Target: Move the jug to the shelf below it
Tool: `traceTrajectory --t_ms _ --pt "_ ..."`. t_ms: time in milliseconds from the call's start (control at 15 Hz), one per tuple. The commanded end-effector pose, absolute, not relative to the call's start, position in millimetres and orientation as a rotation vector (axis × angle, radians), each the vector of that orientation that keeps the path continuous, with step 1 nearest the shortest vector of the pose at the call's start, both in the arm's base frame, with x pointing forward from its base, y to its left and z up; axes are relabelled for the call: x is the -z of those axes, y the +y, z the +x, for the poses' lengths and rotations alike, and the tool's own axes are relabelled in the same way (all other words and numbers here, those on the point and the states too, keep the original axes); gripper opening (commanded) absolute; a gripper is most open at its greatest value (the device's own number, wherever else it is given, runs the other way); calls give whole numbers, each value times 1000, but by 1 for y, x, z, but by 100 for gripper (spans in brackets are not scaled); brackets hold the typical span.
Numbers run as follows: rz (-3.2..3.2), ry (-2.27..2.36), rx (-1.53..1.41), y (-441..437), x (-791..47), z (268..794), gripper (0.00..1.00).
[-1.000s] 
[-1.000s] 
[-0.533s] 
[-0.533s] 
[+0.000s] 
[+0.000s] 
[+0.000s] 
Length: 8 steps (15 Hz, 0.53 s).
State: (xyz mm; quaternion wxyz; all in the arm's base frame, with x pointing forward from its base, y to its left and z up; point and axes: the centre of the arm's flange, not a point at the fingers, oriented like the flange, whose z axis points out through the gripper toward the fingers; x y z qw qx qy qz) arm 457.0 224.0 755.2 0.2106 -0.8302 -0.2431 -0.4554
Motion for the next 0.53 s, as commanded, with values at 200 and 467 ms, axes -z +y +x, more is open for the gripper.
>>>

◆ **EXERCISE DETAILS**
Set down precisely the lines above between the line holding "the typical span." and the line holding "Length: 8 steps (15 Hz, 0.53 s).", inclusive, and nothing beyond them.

◆ **SOLUTION FOR THIS EXERCISE**
Tool: `traceTrajectory --t_ms _ --pt "_ ..."`. t_ms: time in milliseconds from the call's start (control at 15 Hz), one per tuple. The commanded end-effector pose, absolute, not relative to the call's start, position in millimetres and orientation as a rotation vector (axis × angle, radians), each the vector of that orientation that keeps the path continuous, with step 1 nearest the shortest vector of the pose at the call's start, both in the arm's base frame, with x pointing forward from its base, y to its left and z up; axes are relabelled for the call: x is the -z of those axes, y the +y, z the +x, for the poses' lengths and rotations alike, and the tool's own axes are relabelled in the same way (all other words and numbers here, those on the point and the states too, keep the original axes); gripper opening (commanded) absolute; a gripper is most open at its greatest value (the device's own number, wherever else it is given, runs the other way); calls give whole numbers, each value times 1000, but by 1 for y, x, z, but by 100 for gripper (spans in brackets are not scaled); brackets hold the typical span.
Numbers run as follows: rz (-3.2..3.2), ry (-2.27..2.36), rx (-1.53..1.41), y (-441..437), x (-791..47), z (268..794), gripper (0.00..1.00).
[-1.000s] 
[-1.000s] 
[-0.533s] 
[-0.533s] 
[+0.000s] 
[+0.000s] 
[+0.000s] 
Length: 8 steps (15 Hz, 0.53 s).

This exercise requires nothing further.